Старик указывает на белую стеклянную миску, доверху заполненную аккуратными фрикадельками-близнецами с красно-бурой подливкой:
— Шведские фрикадельки. Лосиные. И еще холодная жареная лосятина, если кто-то захочет сэндвичей. Хлеб я сам пеку. И майонез у меня домашний — терпеть не могу эту жижу в банках.
Они садятся за трапезу с одиноким стариком. Когда-то давно его столовая была полным-полна гостей, только за этим столом — единственным на всю разделенную островную округу — регулярно собирались вместе индейцы и евреи, чтобы вкусно поесть, мирно посидеть бок о бок. Пили калифорнийское вино, разглагольствовали, подстрекаемые радушным хозяином. Неразговорчивые типы, темные личности, загадочные секретные агенты или лоббисты из Вашингтона вперемежку с резчиками тотемов, заядлыми шахматистами, индейцами-рыболовами. Герц благодушно принимал беззлобные подначивания от миссис Пульман, словно отъявленный старый головорез, безропотно устроившийся под каблуком у супружницы. Почему-то это придавало ему солидности.
— Я тут сделал пару-тройку звонков, — говорит Герц после того, как истекли долгие минуты глубочайшей шахматной сосредоточенности на еде. — Сразу, как вы позвонили, что приедете.
— Пару-тройку? — переспрашивает Берко. — Да неужто?
— Вот именно.
Герц изображает некое подобие улыбки, приподнимая верхнюю губу с правой стороны, обнажив на полсекунды желтый резец. Как будто кто-то подцепил его губу на невидимый рыболовный крючок и резко дернул за леску.

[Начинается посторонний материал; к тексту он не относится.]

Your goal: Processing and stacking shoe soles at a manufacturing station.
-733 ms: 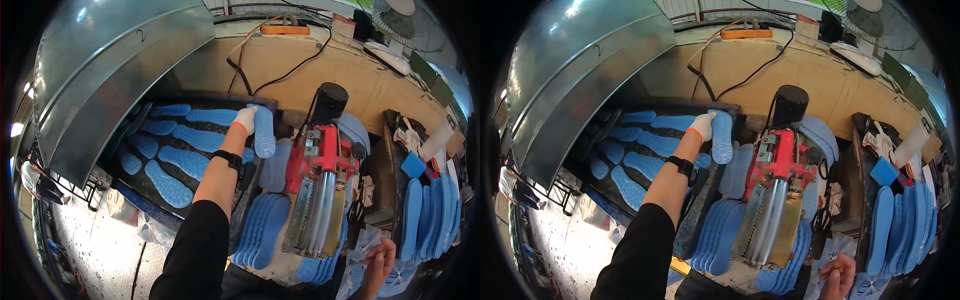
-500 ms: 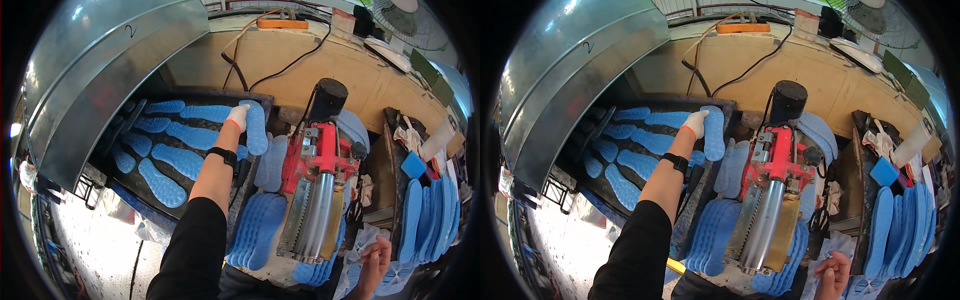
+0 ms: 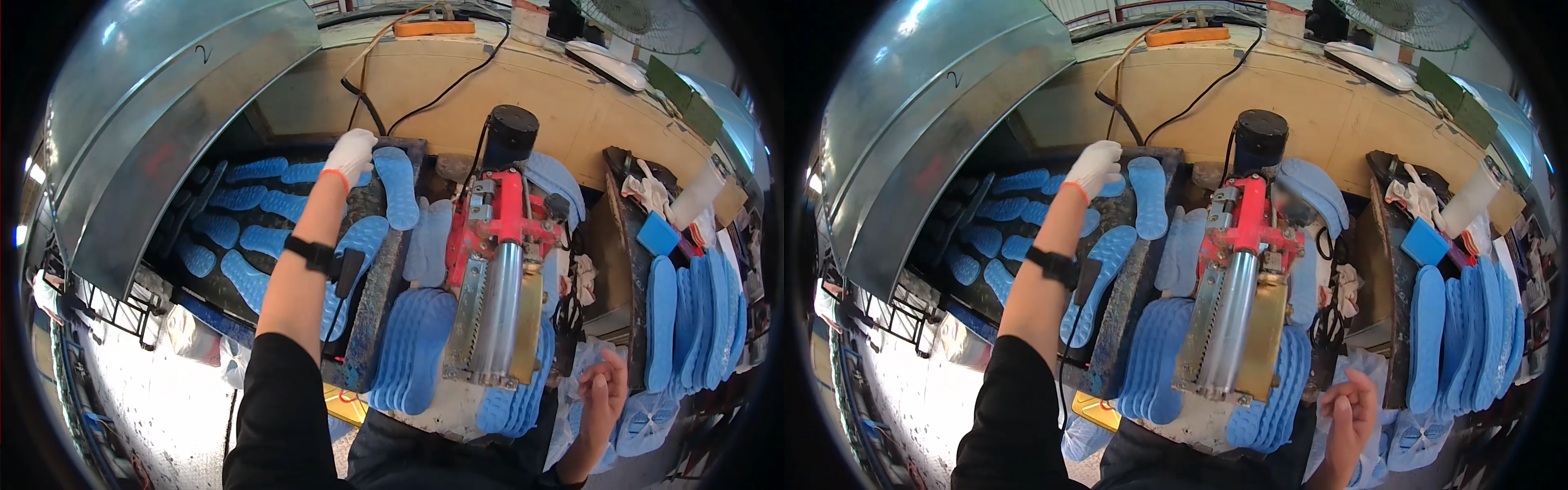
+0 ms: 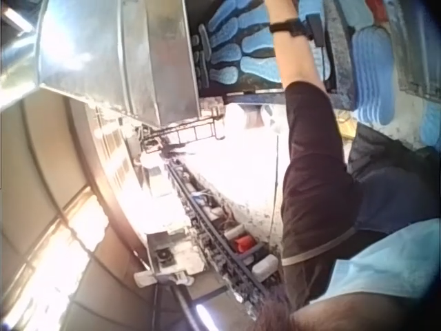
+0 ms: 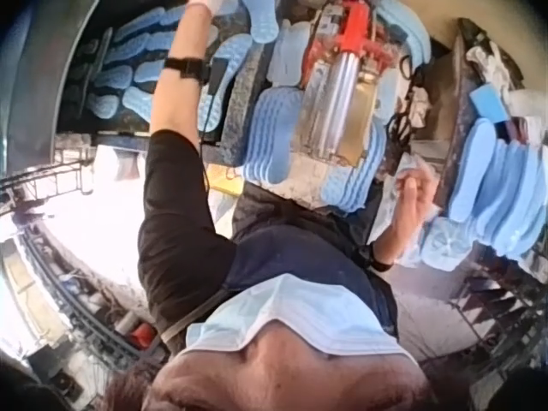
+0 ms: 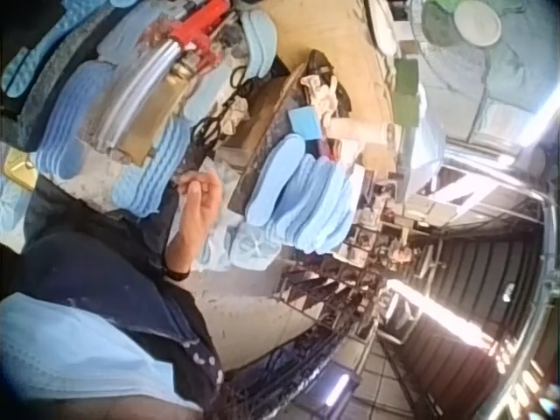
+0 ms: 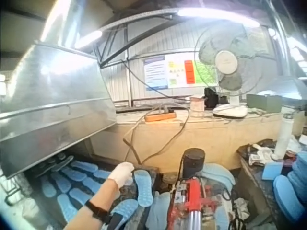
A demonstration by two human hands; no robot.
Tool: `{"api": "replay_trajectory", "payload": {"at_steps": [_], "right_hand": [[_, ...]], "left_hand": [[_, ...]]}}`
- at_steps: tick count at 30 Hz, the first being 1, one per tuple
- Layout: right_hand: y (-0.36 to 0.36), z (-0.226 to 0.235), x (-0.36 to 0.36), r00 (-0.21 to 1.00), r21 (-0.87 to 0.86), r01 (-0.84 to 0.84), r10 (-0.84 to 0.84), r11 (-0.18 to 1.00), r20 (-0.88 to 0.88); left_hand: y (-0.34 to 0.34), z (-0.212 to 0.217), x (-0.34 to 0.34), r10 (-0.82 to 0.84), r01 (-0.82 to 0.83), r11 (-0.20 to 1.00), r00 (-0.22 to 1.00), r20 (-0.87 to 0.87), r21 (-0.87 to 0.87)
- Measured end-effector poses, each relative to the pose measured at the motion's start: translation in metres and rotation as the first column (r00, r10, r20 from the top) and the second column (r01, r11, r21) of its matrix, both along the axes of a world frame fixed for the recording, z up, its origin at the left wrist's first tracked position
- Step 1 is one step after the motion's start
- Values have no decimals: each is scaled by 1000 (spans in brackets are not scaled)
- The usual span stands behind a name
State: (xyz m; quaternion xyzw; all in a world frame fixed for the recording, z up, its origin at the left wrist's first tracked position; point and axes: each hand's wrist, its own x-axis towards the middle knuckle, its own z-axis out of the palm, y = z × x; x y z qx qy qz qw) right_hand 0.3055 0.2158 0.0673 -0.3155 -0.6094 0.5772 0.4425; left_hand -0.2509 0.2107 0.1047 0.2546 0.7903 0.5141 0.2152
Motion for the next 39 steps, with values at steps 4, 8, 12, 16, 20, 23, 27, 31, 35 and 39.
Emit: {"api": "replay_trajectory", "payload": {"at_steps": [4, 8, 12, 16, 20, 23, 27, 31, 35, 39], "right_hand": [[2, -30, 1, 996, -32, -32, 35, 999, 84], [14, -103, 11, 950, -28, -70, 75, 997, 304], [10, -126, -10, 826, 495, -127, -184, 860, 533], [8, -157, -16, 703, 562, -146, -314, 814, 638], [-1, -167, -21, 687, 461, -94, -278, 882, 672], [-7, -165, -15, 705, 410, 14, -300, 912, 643], [3, -166, -12, 624, 275, 54, -248, 960, 741], [-14, -147, -33, 573, 430, 28, -367, 902, 733], [-26, -124, -46, 598, 596, -63, -448, 800, 665], [-26, -127, -39, 566, 558, -81, -422, 826, 708]], "left_hand": [[-79, 40, 105, -64, 50, 929, 998, 27, 367], [-139, -7, 224, -79, 14, 932, 983, 165, 363], [-177, -94, 306, -37, 34, 999, 857, -515, -16], [-143, -115, 313, -68, -24, 995, 574, -816, -100], [-79, -145, 272, -54, -316, 935, 318, -947, -160], [-47, -172, 254, -123, -583, 747, 351, -928, -320], [-43, -200, 227, -414, -343, 669, 566, -713, -660], [-66, -228, 202, -510, -343, 748, 251, -823, -568], [-66, -214, 236, -326, -413, 859, 14, -945, -302], [-63, -165, 279, -298, -141, 874, 603, -740, -466]]}}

— По моим сведениям, ты крепко вляпался, Мейерле, — произносит он. — Нарушение профессиональной этики, сомнительное поведение. Потеря значка и пистолета.
Кем бы ни был дядя Герц, но сорок лет он отдал кадровой службе в органах правопорядка, сорок лет он проносил удостоверение федерала в бумажнике. Он особо не нажимает, но в его голосе безошибочно чувствуется упрек. Он поворачивается к сыну.
— А где твои мозги, я вообще не понимаю, — говорит он. — Два месяца до падения в пропасть. Двое деток, и третий, мазел тов и кайнахора, на подходе.
Берко и не думает спросить, как папаша проведал о беременности Эстер-Малке, нечего потакать стариковскому тщеславию. Он только кивает и налегает на фрикадельки. Очень уж они замечательные, эти фрикадельки, сочные, с розмарином, с дымком.
— Твоя правда, — соглашается Берко. — Чистое безумие. И я не могу сказать, что люблю этого бугая — глянь на него: ни пистолета, ни значка, пристает к людям, носится по лесам с отмороженным задом — или забочусь о нем больше, чем о своей жене и детях, потому что это не так. Или что я вижу смысл в том, чтобы рисковать их будущим из-за него, потому что смысла я не вижу. — Он задумчиво созерцает миску с фрикадельками, и утроба его издает утомленный, чисто еврейский звук — полуотрыжку-полустон. — Но, к слову о пропасти, не хотелось бы мне стоять на ее краю без Мейера.